Every entry in the listing below is to be output unchanged.
──────── Material for the task ────────
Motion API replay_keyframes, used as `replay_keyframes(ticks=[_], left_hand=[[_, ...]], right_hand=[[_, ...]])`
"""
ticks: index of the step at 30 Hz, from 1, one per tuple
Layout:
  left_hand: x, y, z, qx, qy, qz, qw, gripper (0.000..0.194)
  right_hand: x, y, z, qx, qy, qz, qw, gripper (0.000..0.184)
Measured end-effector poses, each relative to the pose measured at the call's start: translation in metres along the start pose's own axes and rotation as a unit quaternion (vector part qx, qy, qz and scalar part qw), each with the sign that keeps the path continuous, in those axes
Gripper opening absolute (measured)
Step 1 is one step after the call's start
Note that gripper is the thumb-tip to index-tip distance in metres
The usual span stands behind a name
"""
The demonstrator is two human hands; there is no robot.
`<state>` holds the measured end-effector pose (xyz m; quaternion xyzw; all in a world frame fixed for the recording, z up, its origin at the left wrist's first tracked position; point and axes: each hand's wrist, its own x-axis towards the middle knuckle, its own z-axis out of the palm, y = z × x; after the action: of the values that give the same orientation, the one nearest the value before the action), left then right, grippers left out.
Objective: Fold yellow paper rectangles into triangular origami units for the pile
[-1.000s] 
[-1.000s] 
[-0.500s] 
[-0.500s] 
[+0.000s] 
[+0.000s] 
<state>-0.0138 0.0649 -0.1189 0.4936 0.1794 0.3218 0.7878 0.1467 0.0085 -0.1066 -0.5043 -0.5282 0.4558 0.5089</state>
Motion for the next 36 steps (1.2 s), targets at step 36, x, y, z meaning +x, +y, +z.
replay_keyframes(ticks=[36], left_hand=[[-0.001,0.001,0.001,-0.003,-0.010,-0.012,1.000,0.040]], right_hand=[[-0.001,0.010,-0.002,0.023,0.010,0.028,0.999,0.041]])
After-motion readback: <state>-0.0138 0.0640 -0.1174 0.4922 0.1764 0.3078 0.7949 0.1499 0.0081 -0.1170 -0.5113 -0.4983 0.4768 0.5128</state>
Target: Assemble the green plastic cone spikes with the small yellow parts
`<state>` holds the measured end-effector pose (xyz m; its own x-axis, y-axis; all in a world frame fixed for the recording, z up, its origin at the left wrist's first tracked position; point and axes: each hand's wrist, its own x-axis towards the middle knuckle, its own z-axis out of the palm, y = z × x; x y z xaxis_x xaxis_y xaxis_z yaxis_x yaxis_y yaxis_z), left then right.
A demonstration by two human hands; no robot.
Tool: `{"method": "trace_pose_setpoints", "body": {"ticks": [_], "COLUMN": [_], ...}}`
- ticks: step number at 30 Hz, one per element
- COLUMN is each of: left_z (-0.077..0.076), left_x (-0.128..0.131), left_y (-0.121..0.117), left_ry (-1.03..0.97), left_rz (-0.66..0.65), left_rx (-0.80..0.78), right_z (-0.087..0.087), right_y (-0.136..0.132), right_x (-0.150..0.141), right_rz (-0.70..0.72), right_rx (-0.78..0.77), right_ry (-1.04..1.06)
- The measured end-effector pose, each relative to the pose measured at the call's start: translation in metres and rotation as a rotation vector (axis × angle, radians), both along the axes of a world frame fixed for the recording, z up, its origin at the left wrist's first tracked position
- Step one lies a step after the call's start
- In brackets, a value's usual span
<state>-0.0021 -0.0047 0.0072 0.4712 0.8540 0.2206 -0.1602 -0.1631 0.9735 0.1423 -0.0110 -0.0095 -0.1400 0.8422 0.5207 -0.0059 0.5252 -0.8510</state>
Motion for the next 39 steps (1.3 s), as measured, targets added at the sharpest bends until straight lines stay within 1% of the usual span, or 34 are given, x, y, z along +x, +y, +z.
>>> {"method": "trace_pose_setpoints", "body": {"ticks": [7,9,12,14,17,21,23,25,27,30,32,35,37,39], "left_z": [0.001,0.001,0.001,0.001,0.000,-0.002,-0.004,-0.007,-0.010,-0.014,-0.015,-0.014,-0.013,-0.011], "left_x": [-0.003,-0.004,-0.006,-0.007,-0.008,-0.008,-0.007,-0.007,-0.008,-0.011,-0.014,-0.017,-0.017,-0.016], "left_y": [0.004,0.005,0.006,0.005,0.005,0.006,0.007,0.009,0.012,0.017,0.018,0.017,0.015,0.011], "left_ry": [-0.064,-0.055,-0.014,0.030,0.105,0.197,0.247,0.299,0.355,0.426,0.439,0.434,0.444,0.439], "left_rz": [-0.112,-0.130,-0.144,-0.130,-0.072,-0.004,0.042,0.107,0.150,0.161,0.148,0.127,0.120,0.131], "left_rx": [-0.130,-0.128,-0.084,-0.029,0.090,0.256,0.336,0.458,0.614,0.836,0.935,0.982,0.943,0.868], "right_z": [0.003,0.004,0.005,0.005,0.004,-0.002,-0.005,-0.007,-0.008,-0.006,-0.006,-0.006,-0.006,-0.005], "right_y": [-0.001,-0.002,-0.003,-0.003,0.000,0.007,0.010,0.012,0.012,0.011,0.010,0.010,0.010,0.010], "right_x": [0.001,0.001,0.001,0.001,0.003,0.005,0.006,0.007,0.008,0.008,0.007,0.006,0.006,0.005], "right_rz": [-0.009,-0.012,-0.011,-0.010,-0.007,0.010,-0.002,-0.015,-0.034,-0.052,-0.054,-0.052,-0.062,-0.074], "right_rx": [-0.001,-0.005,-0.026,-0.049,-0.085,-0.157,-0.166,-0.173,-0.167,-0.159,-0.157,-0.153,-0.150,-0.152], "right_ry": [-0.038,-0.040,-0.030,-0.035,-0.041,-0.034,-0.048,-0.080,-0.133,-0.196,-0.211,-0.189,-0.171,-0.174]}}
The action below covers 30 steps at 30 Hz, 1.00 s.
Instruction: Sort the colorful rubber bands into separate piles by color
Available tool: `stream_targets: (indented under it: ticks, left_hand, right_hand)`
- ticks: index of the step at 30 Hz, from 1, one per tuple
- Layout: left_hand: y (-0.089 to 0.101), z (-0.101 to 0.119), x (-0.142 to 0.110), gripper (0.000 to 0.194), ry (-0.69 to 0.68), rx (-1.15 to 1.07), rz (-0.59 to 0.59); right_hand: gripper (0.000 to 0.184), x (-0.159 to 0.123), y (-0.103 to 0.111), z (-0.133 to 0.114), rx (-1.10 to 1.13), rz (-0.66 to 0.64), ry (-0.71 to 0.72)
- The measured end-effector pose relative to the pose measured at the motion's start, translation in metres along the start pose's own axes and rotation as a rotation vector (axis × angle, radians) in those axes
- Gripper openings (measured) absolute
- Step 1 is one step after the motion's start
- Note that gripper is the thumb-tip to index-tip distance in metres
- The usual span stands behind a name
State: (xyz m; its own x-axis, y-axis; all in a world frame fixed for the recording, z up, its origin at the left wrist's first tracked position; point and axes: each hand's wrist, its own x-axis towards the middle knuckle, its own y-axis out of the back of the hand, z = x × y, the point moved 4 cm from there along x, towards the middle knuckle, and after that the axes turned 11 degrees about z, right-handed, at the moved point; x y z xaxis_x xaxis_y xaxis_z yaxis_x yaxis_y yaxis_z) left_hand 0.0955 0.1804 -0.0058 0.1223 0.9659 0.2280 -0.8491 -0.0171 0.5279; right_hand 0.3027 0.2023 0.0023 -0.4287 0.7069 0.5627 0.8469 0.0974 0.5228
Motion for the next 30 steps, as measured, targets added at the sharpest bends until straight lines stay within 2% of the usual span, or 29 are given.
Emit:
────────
Answer below:
Motion API replay_keyframes, used as `replay_keyframes(ticks=[_], left_hand=[[_, ...]], right_hand=[[_, ...]])`
"""
ticks: index of the step at 30 Hz, from 1, one per tuple
Layout:
  left_hand: x, y, z, qx, qy, qz, qw, gripper (0.000..0.194)
  right_hand: x, y, z, qx, qy, qz, qw, gripper (0.000..0.184)
Measured end-effector poses, each relative to the pose measured at the call's start: translation in metres along the start pose's own axes and rotation as a unit quaternion (vector part qx, qy, qz and scalar part qw), each with the sign that keeps the path continuous, in those axes
Gripper opening absolute (measured)
Step 1 is one step after the call's start
Note that gripper is the thumb-tip to index-tip distance in metres
The usual span stands behind a name
"""
The demonstrator is two human hands; there is no robot.
`<state>` holds the measured end-effector pose (xyz m; quaternion xyzw; all in a world frame fixed for the recording, z up, its origin at the left wrist's first tracked position; point and axes: each hand's wrist, its own x-axis towards the middle knuckle, its own z-axis out of the palm, y = z × x; after the action: of the values that give the same orientation, the one nearest the value before the action), left then right, grippers left out.
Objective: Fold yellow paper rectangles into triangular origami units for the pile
[-1.000s] 
[-1.000s] 
[-0.500s] 
[-0.500s] 
[+0.000s] 
[+0.000s] 
<state>-0.0138 0.0649 -0.1189 0.4936 0.1794 0.3218 0.7878 0.1467 0.0085 -0.1066 -0.5043 -0.5282 0.4558 0.5089</state>
Motion for the next 36 steps (1.2 s), targets at step 36, x, y, z meaning +x, +y, +z.
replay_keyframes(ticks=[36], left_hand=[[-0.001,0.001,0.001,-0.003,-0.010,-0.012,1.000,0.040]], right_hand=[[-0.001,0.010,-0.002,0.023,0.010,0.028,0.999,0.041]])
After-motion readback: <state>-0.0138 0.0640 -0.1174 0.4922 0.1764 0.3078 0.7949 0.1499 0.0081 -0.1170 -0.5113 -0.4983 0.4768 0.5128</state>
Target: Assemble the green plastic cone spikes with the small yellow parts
`<state>` holds the measured end-effector pose (xyz m; its own x-axis, y-axis; all in a world frame fixed for the recording, z up, its origin at the left wrist's first tracked position; point and axes: each hand's wrist, its own x-axis towards the middle knuckle, its own z-axis out of the palm, y = z × x; x y z xaxis_x xaxis_y xaxis_z yaxis_x yaxis_y yaxis_z), left then right.
A demonstration by two human hands; no robot.
Tool: `{"method": "trace_pose_setpoints", "body": {"ticks": [_], "COLUMN": [_], ...}}`
- ticks: step number at 30 Hz, one per element
- COLUMN is each of: left_z (-0.077..0.076), left_x (-0.128..0.131), left_y (-0.121..0.117), left_ry (-1.03..0.97), left_rz (-0.66..0.65), left_rx (-0.80..0.78), right_z (-0.087..0.087), right_y (-0.136..0.132), right_x (-0.150..0.141), right_rz (-0.70..0.72), right_rx (-0.78..0.77), right_ry (-1.04..1.06)
- The measured end-effector pose, each relative to the pose measured at the call's start: translation in metres and rotation as a rotation vector (axis × angle, radians), both along the axes of a world frame fixed for the recording, z up, its origin at the left wrist's first tracked position
- Step one lies a step after the call's start
- In brackets, a value's usual span
<state>-0.0021 -0.0047 0.0072 0.4712 0.8540 0.2206 -0.1602 -0.1631 0.9735 0.1423 -0.0110 -0.0095 -0.1400 0.8422 0.5207 -0.0059 0.5252 -0.8510</state>
Motion for the next 39 steps (1.3 s), as measured, targets added at the sharpest bends until straight lines stay within 1% of the usual span, or 34 are given, x, y, z along +x, +y, +z.
>>> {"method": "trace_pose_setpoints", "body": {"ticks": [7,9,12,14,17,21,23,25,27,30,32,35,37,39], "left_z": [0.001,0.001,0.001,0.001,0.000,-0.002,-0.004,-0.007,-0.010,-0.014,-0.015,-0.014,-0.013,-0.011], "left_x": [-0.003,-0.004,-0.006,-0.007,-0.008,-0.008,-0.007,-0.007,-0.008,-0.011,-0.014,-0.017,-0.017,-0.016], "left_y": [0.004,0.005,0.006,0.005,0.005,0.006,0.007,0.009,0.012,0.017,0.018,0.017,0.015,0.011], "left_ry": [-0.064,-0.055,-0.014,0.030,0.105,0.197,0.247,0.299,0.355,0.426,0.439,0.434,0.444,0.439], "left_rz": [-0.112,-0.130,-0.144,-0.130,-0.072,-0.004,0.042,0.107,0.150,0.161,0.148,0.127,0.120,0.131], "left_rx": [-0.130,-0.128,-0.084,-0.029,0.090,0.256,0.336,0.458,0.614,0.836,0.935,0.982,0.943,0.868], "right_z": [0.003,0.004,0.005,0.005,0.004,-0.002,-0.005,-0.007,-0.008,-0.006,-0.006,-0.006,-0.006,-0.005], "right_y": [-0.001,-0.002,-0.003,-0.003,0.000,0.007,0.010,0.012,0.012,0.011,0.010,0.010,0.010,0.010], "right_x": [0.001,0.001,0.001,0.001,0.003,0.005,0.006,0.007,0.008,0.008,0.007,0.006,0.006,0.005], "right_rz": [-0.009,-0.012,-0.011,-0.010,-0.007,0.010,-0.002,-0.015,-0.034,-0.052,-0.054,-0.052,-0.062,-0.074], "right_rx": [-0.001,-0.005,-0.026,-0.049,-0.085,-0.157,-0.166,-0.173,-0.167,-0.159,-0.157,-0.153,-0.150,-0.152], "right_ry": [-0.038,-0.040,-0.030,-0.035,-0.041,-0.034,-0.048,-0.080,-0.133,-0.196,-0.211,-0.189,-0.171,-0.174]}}
The action below covers 30 steps at 30 Hz, 1.00 s.
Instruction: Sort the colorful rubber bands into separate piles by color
Available tool: `stream_targets: (indented under it: ticks, left_hand, right_hand)`
- ticks: index of the step at 30 Hz, from 1, one per tuple
- Layout: left_hand: y (-0.089 to 0.101), z (-0.101 to 0.119), x (-0.142 to 0.110), gripper (0.000 to 0.194), ry (-0.69 to 0.68), rx (-1.15 to 1.07), rz (-0.59 to 0.59); right_hand: gripper (0.000 to 0.184), x (-0.159 to 0.123), y (-0.103 to 0.111), z (-0.133 to 0.114), rx (-1.10 to 1.13), rz (-0.66 to 0.64), ry (-0.71 to 0.72)
- The measured end-effector pose relative to the pose measured at the motion's start, translation in metres along the start pose's own axes and rotation as a rotation vector (axis × angle, radians) in those axes
- Gripper openings (measured) absolute
- Step 1 is one step after the motion's start
- Note that gripper is the thumb-tip to index-tip distance in metres
- The usual span stands behind a name
State: (xyz m; its own x-axis, y-axis; all in a world frame fixed for the recording, z up, its origin at the left wrist's first tracked position; point and axes: each hand's wrist, its own x-axis towards the middle knuckle, its own y-axis out of the back of the hand, z = x × y, the point moved 4 cm from there along x, towards the middle knuckle, and after that the axes turned 11 degrees about z, right-handed, at the moved point; x y z xaxis_x xaxis_y xaxis_z yaxis_x yaxis_y yaxis_z) left_hand 0.0955 0.1804 -0.0058 0.1223 0.9659 0.2280 -0.8491 -0.0171 0.5279; right_hand 0.3027 0.2023 0.0023 -0.4287 0.7069 0.5627 0.8469 0.0974 0.5228
Motion for the next 30 steps, as measured, targets added at the sharpest bends until straight lines stay within 2% of the usual span, or 29 are given.
Emit:

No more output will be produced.